▶ **YOUR TASK**
I'd like an exact copy of only the lines from the start of the listing below through the line that holds "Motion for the". Please keep the pictures out.
----------
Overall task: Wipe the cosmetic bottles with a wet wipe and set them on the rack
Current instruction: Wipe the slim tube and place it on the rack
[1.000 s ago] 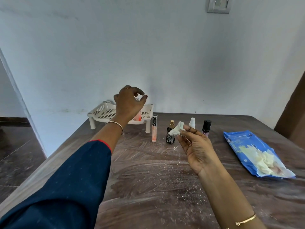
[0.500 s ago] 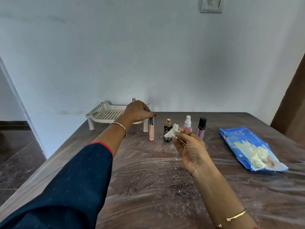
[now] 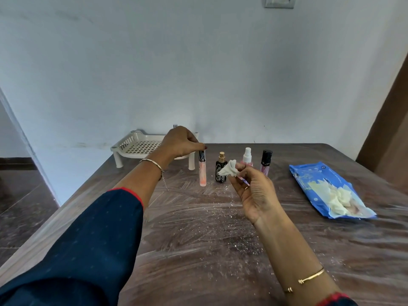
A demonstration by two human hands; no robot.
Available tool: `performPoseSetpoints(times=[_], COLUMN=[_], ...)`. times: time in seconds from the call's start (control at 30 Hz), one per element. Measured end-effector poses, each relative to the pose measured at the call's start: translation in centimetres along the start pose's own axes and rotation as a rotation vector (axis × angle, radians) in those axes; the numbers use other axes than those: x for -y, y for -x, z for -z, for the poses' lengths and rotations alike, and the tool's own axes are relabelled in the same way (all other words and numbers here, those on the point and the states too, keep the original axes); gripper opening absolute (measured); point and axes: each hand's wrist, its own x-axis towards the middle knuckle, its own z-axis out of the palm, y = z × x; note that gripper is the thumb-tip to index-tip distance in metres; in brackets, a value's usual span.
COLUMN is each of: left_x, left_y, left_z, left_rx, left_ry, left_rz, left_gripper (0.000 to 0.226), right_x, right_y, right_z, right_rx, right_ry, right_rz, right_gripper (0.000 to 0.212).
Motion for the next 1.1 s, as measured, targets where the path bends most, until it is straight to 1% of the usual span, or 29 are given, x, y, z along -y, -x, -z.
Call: performPoseSetpoints(times=[0.1,0.17,0.27,0.37,0.43,0.6,0.73,0.9,1.1], left_x=[-0.9,-1.5,-2.7,-3.6,-3.9,-4.9,-5.6,-6.0,-5.9], left_y=[1.7,3.1,5.4,7.9,9.4,12.3,13.9,14.7,14.8], left_z=[0.8,1.2,1.4,0.9,0.4,-0.5,-0.8,-0.9,-1.1], left_rx=[0.061,0.139,0.251,0.309,0.332,0.348,0.338,0.314,0.309], left_ry=[0.078,0.13,0.233,0.376,0.394,0.383,0.386,0.406,0.436], left_rz=[0.035,0.052,0.064,0.108,0.127,0.152,0.151,0.154,0.224], left_gripper=[0.033,0.037,0.035,0.035,0.037,0.028,0.022,0.02,0.025], right_x=[0.4,0.5,0.6,0.4,0.1,-0.7,-1.9,-2.9,-2.8], right_y=[1.0,1.7,3.2,4.9,5.9,8.5,9.4,9.9,10.0], right_z=[0.2,0.5,1.1,1.5,2.0,3.3,3.7,3.9,3.9], right_rx=[0.002,-0.011,-0.041,-0.037,-0.039,-0.096,-0.143,-0.106,-0.051], right_ry=[0.004,0.032,0.109,0.171,0.201,0.351,0.494,0.705,0.965], right_rz=[0.03,0.048,0.122,0.215,0.284,0.498,0.591,0.731,0.875], right_gripper=[0.005,0.016,0.008,0.011,0.013,0.013,0.01,0.013,0.014])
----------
▶ **REPLY TO THE EXERCISE**
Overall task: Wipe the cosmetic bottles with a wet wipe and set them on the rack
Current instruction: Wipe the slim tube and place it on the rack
[1.000 s ago] 
[0.500 s ago] 
[now] 
A demonstration by two human hands; no robot.
Available tool: `performPoseSetpoints(times=[_], COLUMN=[_], ...)`. times: time in seconds from the call's start (control at 30 Hz), one per element. Measured end-effector poses, each relative to the pose measured at the call's start: translation in centimetres along the start pose's own axes and rotation as a rotation vector (axis × angle, radians) in those axes; the numbers use other axes than those: x for -y, y for -x, z for -z, for the poses' lengths and rotations alike, and the tool's own axes are relabelled in the same way (all other words and numbers here, those on the point and the states too, keep the original axes); gripper opening absolute (measured); point and axes: each hand's wrist, its own x-axis towards the middle knuckle, its own z-axis out of the palm, y = z × x; note that gripper is the thumb-tip to index-tip distance in metres; in brackets, a value's usual span.
COLUMN is each of: left_x, left_y, left_z, left_rx, left_ry, left_rz, left_gripper (0.000 to 0.226), right_x, right_y, right_z, right_rx, right_ry, right_rz, right_gripper (0.000 to 0.212).
Motion for the next 1.1 s, as measured, targets where the path bends most, until it is straight to 1% of the usual span, or 29 are given, x, y, z along -y, -x, -z.

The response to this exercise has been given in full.